Lo que le pasó a Carrera no es un hecho excepcional, ni un error, ni un exceso. Es una práctica habitual de las policías en Argentina. A través del “armado de causas” la Policía extorsiona a determinadas personas para que “pateen” para ellos o con la gente que “arregló” con ellos. “Armando causas” se sacan del medio a los jóvenes que los exponen con sus fechorías o se niegan a pagar la coima de rigor al comisario de turno.
Pero también es una práctica que les permite encubrir los delitos que practican. A Carrera le plantaron un arma, una gorra, un testigo y hasta un abogado. Un arma que nunca se peritó; un testigo (Rubén Maugeri, ¡el único testigo, un supuesto transeúnte!) que resultó ser el presidente de la Asociación de Amigos de la Policía de la comisaría 34º; y un abogado, Fermín Víctor Iturbide, ex policía, abogado de los policías de la comisaría 34º en el caso de Ezequiel Demonty, ese cartonero de 15 años que murió tras ser obligado a arrojarse al Riachuelo desde el puente por agentes de esa seccional de la Federal. Iturbide fue el abogado que se acercó a la familia de Carrera y le aconsejó que se negara a declarar y luego que se declarara culpable para recibir una pena menor.
El caso Carrera, como tantos otros, sólo es posible por la complicidad judicial, esa justicia que funciona como una “máquina de convalidar letras y firmas”. Los fiscales encargados de la instrucción llegaron hora y media tarde a la escena del delito, después de haberse enterado por la televisión y no porque les hayan avisado los policías. En ese ínterin a Carrera lo sembraron de elementos que después lo incriminaron. Había que tapar la macana que había armado la Policía. Carrera no fue identificado en las ruedas de reconocimiento por las víctimas y testigos de los asaltos que le estaban imputando. Tampoco agregó otros testimonios a la causa que no fueran los de los policías intervinientes.

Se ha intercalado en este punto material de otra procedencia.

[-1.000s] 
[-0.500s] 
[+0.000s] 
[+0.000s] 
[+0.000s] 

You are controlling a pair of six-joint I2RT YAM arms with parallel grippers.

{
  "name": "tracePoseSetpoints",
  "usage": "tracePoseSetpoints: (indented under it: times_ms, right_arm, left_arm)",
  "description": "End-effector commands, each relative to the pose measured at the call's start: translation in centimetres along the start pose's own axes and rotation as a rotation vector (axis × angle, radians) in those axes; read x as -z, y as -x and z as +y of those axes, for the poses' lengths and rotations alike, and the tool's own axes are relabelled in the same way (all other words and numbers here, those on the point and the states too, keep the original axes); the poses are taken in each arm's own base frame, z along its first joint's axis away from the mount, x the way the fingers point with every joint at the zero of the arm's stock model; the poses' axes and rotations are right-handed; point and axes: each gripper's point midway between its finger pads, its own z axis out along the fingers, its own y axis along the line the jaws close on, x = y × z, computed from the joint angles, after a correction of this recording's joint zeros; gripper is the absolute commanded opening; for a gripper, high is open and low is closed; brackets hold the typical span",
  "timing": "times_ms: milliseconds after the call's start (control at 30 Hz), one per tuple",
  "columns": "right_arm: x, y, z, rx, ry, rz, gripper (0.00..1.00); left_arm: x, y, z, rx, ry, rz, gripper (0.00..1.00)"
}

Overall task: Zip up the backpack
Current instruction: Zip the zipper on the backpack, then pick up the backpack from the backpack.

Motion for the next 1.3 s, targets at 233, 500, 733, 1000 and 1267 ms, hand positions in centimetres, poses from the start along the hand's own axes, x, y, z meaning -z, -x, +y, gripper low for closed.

El caso Carrera nos informa sobre la modorra intelectual de los magistrados que siguen las causas a larga distancia, que no leen los expedientes, que basan sus juicios en sus prejuicios y los compromisos abyectos con las policías. Pero también habla de las instancias superiores de la Justicia que fuerzan argumentos y protegen a los estamentos inferiores de los escándalos. Un caso que expone al sistema y muestra otro lugar de la necesaria democratización de la justicia.

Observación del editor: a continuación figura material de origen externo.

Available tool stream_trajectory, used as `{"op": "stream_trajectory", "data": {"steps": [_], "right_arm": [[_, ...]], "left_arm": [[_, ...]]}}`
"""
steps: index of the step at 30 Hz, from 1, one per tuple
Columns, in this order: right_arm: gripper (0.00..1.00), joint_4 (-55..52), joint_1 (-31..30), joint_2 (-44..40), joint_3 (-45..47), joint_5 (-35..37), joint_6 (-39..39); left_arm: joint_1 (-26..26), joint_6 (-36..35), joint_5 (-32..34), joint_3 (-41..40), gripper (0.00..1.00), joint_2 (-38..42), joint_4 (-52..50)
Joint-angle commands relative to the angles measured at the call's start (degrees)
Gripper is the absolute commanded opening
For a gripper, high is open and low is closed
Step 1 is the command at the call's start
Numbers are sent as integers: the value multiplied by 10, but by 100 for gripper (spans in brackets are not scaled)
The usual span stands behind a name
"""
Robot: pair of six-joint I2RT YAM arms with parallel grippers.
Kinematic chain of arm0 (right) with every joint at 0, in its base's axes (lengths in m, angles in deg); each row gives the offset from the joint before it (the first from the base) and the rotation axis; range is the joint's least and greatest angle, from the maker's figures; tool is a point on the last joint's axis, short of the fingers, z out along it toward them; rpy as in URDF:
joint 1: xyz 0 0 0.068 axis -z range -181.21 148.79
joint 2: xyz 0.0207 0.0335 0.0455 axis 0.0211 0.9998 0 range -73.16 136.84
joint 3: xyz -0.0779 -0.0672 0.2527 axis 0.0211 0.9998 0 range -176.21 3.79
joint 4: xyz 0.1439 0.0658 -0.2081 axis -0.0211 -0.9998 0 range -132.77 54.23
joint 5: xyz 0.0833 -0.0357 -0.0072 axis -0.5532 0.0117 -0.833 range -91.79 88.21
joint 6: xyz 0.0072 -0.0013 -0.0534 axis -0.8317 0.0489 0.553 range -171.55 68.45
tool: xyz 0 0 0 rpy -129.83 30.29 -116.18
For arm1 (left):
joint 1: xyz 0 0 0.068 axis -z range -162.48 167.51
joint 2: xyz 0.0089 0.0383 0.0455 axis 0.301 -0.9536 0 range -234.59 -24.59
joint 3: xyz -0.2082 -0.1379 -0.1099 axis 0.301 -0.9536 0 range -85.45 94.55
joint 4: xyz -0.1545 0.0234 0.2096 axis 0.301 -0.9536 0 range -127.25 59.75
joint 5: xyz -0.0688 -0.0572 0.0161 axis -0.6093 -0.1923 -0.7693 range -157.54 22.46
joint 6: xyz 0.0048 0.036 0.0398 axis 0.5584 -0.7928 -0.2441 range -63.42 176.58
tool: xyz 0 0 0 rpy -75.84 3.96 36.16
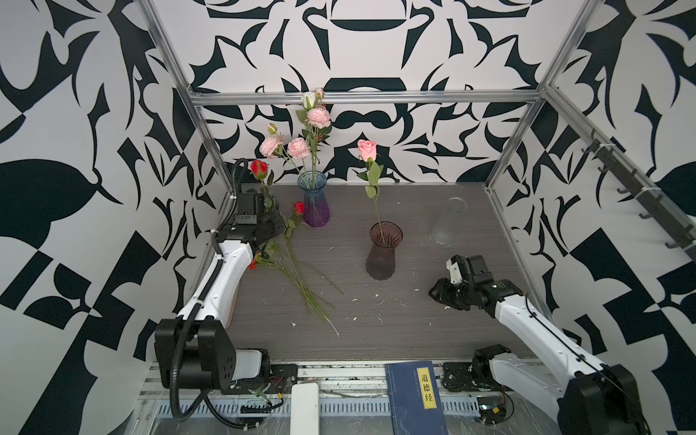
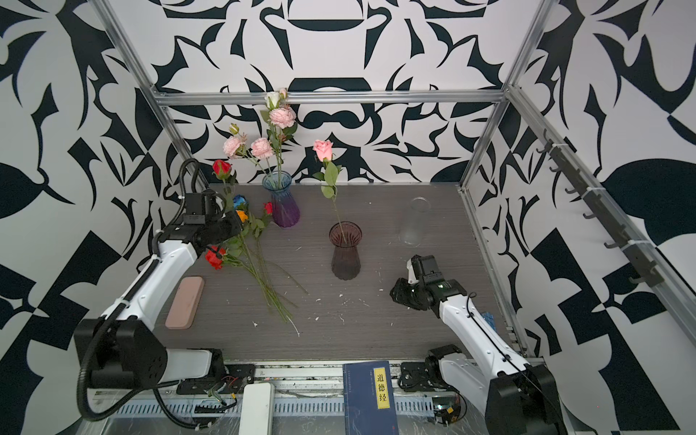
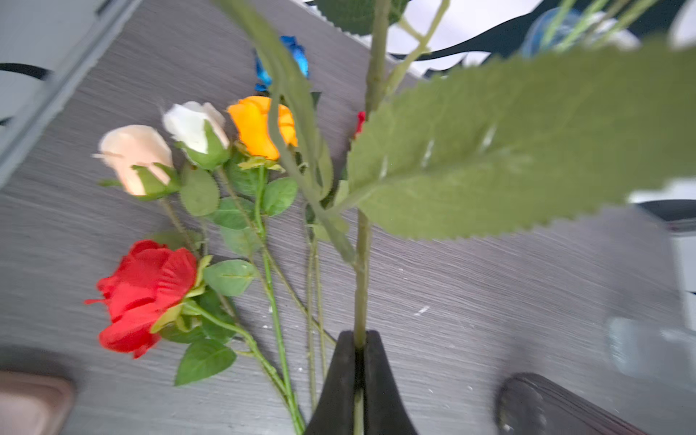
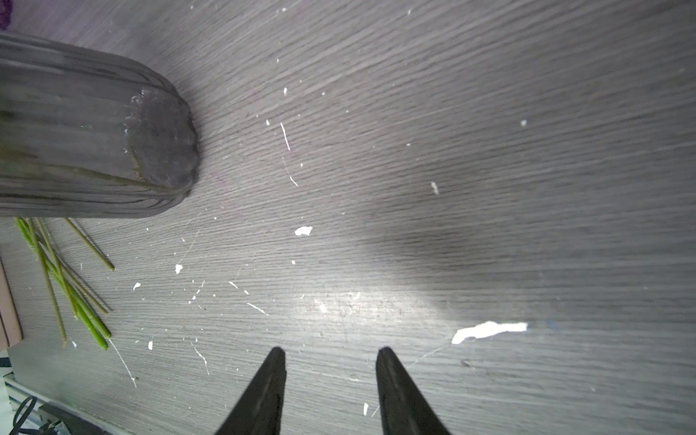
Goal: Arrange flowers in a vase
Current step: Pick up the flower from the flowers.
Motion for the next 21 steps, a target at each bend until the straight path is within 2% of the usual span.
{"op": "stream_trajectory", "data": {"steps": [1, 4, 7, 10, 12, 14, 17, 19, 21], "right_arm": [[44, 2, 3, -8, -5, 5, 6], [44, 1, 3, -13, -4, 5, 6], [44, 1, 4, -15, -4, 6, 6], [44, 4, 3, -11, -4, 7, 6], [44, 4, 3, -6, -7, 7, 7], [44, 3, 3, -2, -10, 7, 9], [43, 4, 3, -4, -8, 8, 8], [43, 6, 3, -6, -5, 8, 7], [43, 6, 3, -6, -5, 7, 7]], "left_arm": [[-27, 2, -121, -56, 0, 76, 87], [-41, 4, -201, -117, 0, 158, 194], [-41, 20, -253, -140, 0, 224, 268], [-32, 51, -352, -88, 0, 213, 307], [-8, 95, -374, -70, 0, 208, 384], [40, 83, -341, -39, 0, 211, 408], [158, 2, -226, 40, 0, 187, 364], [240, -70, -195, 100, 0, 145, 349], [306, -132, -176, 127, 0, 102, 384]]}}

En un extenso fallo de 190 páginas, Casación realizó una operación para ganar tiempo: mantuvo los hechos pero morigeró la pena a la mitad. Así evidencia una forma de hacer política desde la Justicia: mientras coloca a Carreras en situación de acceder a algún beneficio en la condena, protege a la familia judicial, que a la vez había protegido como pudo a la familia policial.
Para Casación, todos ceden. Es decir, todos —de alguna manera— pagan. Y todos ganan algo. Cuando la Corte aprecia esta distribución de costos suele rechazar recursos por dilución de conflictos. La carrera de Carreras entonces debe ser el esfuerzo por salir de esta trampa y mantener la verdad y la constancia por encima de los pactos corporativos que lo tienen atrapado. Como Franz K., Carreras se pregunta ante las puertas de la Ley si el guardián lo dejará pasar de una buena vez.
*Docente de la UNQ y la UNLP y abogado del Colectivo de Investigación y Acción Jurídica (CIAJ)
**Defensor Penal Juvenil de La Plata.